I know a bit about pandas.Period
and pandas.PeriodIndex
. But I am not able to make them fit to my use case.
I have a list of quarter strings in format YYYYQ
:
df = pandas.DataFrame({'quarter': ['20214', '20222']})
How can I create a PeriodIndex
or Period
(each element) of it?
I am not able to do this
pandas.PeriodIndex(df.quarter, freq='Q')
because my strings doesn't contain a q
or Q
at the right position. I could do some string manipulation in a first step to insert a q
at the right position.
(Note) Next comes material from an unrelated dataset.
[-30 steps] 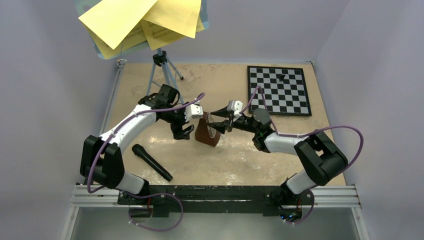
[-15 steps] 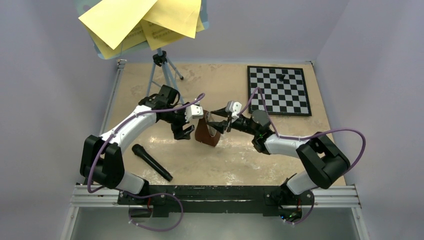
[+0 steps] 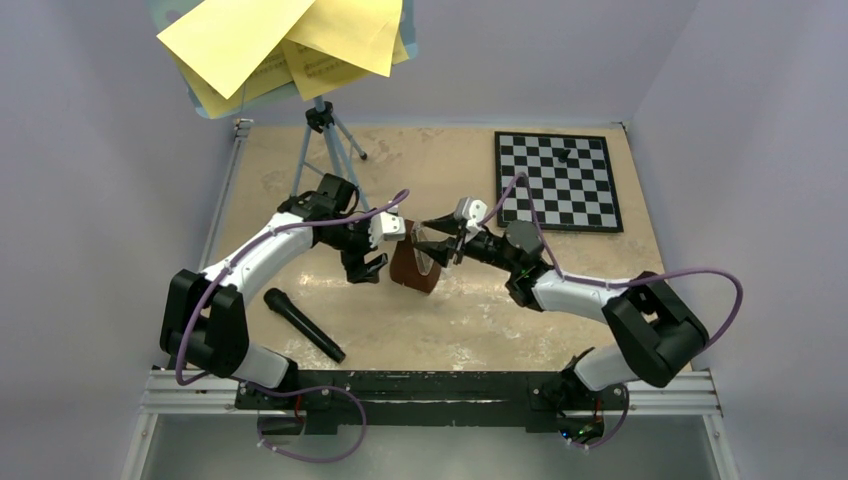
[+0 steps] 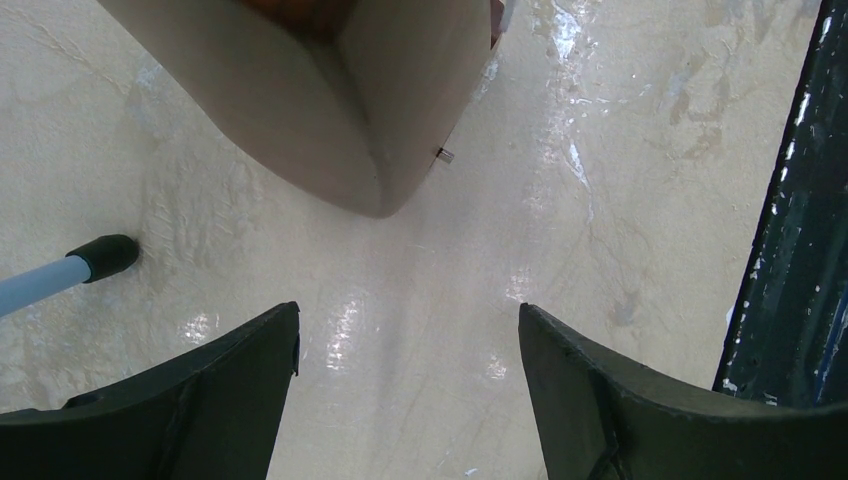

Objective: Pack up the instrument practice props

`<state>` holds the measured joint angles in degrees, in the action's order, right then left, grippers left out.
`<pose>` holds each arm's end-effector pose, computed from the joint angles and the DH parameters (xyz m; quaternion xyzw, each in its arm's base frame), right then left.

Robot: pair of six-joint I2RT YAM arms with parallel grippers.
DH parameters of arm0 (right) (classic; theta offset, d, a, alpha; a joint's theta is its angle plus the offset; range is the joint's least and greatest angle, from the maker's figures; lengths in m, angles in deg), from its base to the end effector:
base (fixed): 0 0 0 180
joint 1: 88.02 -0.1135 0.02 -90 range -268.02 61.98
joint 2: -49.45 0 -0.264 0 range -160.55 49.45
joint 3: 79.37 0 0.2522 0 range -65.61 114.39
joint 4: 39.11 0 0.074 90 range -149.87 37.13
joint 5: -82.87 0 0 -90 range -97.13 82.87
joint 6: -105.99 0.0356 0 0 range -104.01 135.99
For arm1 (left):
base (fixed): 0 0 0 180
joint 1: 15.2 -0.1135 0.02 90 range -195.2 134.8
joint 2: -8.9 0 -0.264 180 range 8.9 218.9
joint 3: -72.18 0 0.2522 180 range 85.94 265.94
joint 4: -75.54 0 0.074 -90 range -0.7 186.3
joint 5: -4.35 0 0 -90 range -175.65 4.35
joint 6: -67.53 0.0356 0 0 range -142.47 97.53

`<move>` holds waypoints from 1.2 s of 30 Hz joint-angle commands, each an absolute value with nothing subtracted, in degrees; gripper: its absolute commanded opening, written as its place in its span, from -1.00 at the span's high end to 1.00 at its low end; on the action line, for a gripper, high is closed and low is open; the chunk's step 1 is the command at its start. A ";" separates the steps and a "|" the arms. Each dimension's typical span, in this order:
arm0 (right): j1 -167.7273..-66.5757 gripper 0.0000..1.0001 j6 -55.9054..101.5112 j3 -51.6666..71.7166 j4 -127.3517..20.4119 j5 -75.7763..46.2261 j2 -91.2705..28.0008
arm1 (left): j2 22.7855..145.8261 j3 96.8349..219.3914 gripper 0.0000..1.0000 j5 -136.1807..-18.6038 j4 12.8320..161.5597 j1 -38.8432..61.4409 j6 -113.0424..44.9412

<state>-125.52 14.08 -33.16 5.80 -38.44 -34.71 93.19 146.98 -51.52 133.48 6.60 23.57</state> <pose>0.2233 0.1947 0.2337 -0.4054 0.5328 0.3906 0.6318 0.2546 -0.1233 0.2391 0.5708 0.7459 -0.2421 0.2433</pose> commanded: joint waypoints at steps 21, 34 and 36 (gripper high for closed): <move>-125.92 1.00 14.51 -34.93 10.53 -36.91 -33.81 | 92.20 146.84 -0.70 -49.98 134.65 6.07 24.47; -125.92 1.00 13.63 -33.45 8.43 -37.78 -36.20 | 91.97 146.39 -0.70 -49.95 133.79 6.00 23.51; -125.94 1.00 13.53 -33.28 9.19 -37.57 -36.95 | 91.91 146.17 -0.70 -49.90 133.64 5.98 23.50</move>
But I wonder if PeriodIndex
gives me the ability to specify a format string like YYYYQ
.
CodePudding user response:
You can rework the string to the 'YYYYQX' with str.replace
for automatic detection by pandas.to_datetime
, then convert to period:
(pd.to_datetime(df['quarter'].str.replace(r'(?=\d$)', 'Q', regex=True))
.dt.to_period('Q')
)
output:
0 2021Q4
1 2022Q2
Name: quarter, dtype: period[Q-DEC]
or for a PeriodIndex:
pd.PeriodIndex(pd.to_datetime(df['quarter'].str.replace(r'(?=\d$)',
'Q', regex=True)),
freq='Q')
output:
PeriodIndex(['2021Q4', '2022Q2'], dtype='period[Q-DEC]', name='quarter')
regex:
Here using a lookahead to insert a Q before the last digit:
(?=\d$) # match last digit
CodePudding user response:
Add q
before last digit by Series.str.replace
and then is possible converting to quarters by your solution:
df['quarter'] = pd.PeriodIndex(df['quarter'].str.replace(r'(\d{1})$', r'q\1', regex=True),
freq='Q')
print (df)
quarter
0 2021Q4
1 2022Q2
Details:
print (df['quarter'].str.replace(r'(\d{1})$', r'q\1', regex=True))
0 2021q4
1 2022q2
Name: quarter, dtype: object